For five and a half grueling hours, the Santa Barbara City Council dissected the byzantine permit history of a sprawling four-story boxy, perpendicular, modern-looking mixed-use, high-density rental housing project that will forever alter the profile and course of development of Milpas Street. At times, the council proceedings felt more like a forensic autopsy; the only thing missing, it seemed, was a corpse. Ultimately, the council would vote 5-2 to give project developer Alan Bleecker and his architect Detty Peikert the green light that the city’s Architectural Board of Review (ABR) had voted last November to deny.
The showdown — simultaneously theatrical, entertaining, confusing, infuriating, and exhausting — highlighted the intractable tensions on the South Coast between the desperate need for additional rental housing and Santa Barbara’s historic insistence on low-impact, smaller-scale development. Inflaming this tension further are new state housing laws — passed in response to California’s escalating housing emergency — that threaten to strip local governments of all discretionary authority over housing developments.

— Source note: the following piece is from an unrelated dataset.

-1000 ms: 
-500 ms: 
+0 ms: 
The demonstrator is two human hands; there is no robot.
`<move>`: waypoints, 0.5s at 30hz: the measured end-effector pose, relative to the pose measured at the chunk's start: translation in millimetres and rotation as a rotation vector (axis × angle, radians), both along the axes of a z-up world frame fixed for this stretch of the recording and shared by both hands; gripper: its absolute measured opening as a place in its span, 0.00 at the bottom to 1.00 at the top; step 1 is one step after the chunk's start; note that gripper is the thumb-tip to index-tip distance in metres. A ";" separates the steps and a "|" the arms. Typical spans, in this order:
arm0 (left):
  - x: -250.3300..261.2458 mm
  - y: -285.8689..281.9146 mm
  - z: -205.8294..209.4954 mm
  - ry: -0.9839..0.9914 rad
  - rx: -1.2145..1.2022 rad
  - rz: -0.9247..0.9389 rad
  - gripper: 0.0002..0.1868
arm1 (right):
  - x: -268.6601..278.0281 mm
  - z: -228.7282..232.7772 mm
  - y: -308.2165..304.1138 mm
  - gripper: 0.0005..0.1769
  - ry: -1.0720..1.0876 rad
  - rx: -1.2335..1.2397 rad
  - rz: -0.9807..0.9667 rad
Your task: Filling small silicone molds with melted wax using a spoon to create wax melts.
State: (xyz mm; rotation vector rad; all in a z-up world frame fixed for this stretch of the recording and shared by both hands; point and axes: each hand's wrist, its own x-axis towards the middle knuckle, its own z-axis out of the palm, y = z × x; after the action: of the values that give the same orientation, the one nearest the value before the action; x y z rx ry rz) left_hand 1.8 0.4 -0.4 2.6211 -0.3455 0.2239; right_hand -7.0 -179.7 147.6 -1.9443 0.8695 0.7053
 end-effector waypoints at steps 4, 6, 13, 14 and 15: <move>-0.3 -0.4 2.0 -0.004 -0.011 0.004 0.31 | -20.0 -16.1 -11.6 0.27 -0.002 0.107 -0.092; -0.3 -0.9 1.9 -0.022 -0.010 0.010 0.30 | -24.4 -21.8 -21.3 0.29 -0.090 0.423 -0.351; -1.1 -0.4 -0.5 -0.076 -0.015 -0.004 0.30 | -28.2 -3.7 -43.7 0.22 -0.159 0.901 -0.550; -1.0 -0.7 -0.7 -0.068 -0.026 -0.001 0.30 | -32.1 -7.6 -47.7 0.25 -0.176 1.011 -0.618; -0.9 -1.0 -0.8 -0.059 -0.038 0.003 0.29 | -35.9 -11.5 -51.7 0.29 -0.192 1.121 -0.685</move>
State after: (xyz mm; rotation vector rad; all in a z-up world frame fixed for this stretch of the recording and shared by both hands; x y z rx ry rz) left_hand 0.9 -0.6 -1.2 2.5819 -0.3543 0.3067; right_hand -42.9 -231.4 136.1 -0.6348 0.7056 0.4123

It will take a long time for the dust on Tuesday night’s vote to settle, if it ever does. Both sides argued that their due-process rights had been violated. Both sides accused the other of bad-faith and bait-and-switch tactics. Both sides, in their own ways, were right. Both walked away nursing wounds of outrage. After Tuesday night, the city’s controversial, experimental, high-density AUD rental housing program — short for Average Unit-Size Density — just got even more controversial. Lining up against it were not just the surviving remnants of the city’s original slow-growth establishment — for whom “quality of life” was a mantra — but a new breed of neighborhood activists who are uncommonly tough, smart, confrontational, theatrical, and, when it comes to City Hall, totally distrustful.